If you’re ever really lost on a road trip across America, and I’m talking really lost (let’s say the battery on your smartphone just died along with that compass application you downloaded for situations just like this), perhaps you might be lucky enough to find yourself next to one of the giant 70 foot concrete arrows that point your way across the country, left behind by a forgotten age of US mail delivery.

Directional Arrow

Photo by Clay Fraser

Certainly a peculiar site to come across in the middle of nowhere, 50 foot, possibly 70 foot long, with weeds crawling through its concrete cracks, abandoned long ago by whoever put it there. This arrow may point your way out of the desert but it’s also pointing to the past.

Photo via Core77

Long before the days of radio (and those convenient little smartphone applications), the US Postal service began a cross-country air mail service using army war surplus planes from World War I, many piloted by former army flyers. To get the planes and everybody’s mail safely across the country by air, the postman was going to need a little help.


In 1924, the federal government funded enormous concrete arrows to be built every 10 miles or so along established airmail routes to help the pilots trace their way across America in bad weather conditions and particularly at night, which was a more efficient time to fly.

Painted in bright yellow, they were each built alongside a 50 foot tall tower with a rotating gas-powered light and a little rest house for the folks that maintained the generators and lights.
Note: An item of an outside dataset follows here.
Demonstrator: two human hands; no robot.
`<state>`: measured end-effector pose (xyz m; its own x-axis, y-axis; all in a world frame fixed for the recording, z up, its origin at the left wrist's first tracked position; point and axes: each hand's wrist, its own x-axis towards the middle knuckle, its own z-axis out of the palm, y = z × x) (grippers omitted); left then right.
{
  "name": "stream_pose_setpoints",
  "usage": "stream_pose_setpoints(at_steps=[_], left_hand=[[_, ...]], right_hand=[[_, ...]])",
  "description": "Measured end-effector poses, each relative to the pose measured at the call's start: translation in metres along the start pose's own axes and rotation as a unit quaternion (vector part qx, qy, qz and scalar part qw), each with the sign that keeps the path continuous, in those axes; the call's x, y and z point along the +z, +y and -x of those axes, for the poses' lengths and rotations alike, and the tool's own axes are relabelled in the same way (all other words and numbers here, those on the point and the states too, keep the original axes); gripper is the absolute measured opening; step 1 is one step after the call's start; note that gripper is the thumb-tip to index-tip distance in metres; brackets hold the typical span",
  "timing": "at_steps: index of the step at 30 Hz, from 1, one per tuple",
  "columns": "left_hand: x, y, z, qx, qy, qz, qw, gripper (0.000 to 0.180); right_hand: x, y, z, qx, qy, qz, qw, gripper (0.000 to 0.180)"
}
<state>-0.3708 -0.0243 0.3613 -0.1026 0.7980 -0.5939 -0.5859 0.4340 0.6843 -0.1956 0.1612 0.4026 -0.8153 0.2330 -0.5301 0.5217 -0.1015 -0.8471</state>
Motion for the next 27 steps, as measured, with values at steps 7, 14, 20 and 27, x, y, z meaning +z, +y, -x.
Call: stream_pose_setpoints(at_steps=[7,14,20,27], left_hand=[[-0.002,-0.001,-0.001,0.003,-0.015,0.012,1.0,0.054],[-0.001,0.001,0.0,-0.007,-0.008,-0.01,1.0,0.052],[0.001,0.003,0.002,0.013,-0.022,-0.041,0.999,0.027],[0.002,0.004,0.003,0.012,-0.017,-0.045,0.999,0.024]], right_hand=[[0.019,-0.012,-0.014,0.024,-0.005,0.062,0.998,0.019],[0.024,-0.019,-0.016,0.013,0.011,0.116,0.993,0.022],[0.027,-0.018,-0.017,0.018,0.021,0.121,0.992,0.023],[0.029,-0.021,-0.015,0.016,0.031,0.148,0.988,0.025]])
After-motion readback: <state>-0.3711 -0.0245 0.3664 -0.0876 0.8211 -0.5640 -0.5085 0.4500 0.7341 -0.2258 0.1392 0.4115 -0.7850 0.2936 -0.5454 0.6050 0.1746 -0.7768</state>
These airway beacons are said to have been visible from a distance of 10 miles high.

The Air Mail route from New York to San Francisco with beacon locations.

A model of one of the arrows and beacons at the IPMS (International Plastic Modelers Socity) Nationals contest in Loveland, CO, which you a pretty good idea of the layout.Photo via here.

By World War II, radio was king and the airway beacons were obsolete. Taking anything they could get, the government took down the towers and recycled them as scrap metal for the war effort.

It’s unknown exactly how many airway lighthouses remain (project anyone?) but one preservation program called Passport in Time has protected three beacon sites from falling into complete disrepair, saving the generator huts and a neighbouring 1930s cabin that served as a residence for the fire lookout.

There is also this fully restored restored tower and its generator shack in New Mexico.

While no one bothered to remove the concrete arrows, many have probably been caught up by development but an outline could still be visible from the air if they were just covered over by a grass lawn. Or maybe you might just come across some concrete remains that seem very out of place in the middle of a field…

Image by Henry Brean for Las Vegas Review

Here’s a link to one of the giant arrows on Google maps as well as a website listing the original locations of Eastern and Western beacons, siting which ones have been found/ destroyed/ preserved etc.

Anyone feel like getting lost on purpose to go on a treasure hunt for these giant arrows to the past?!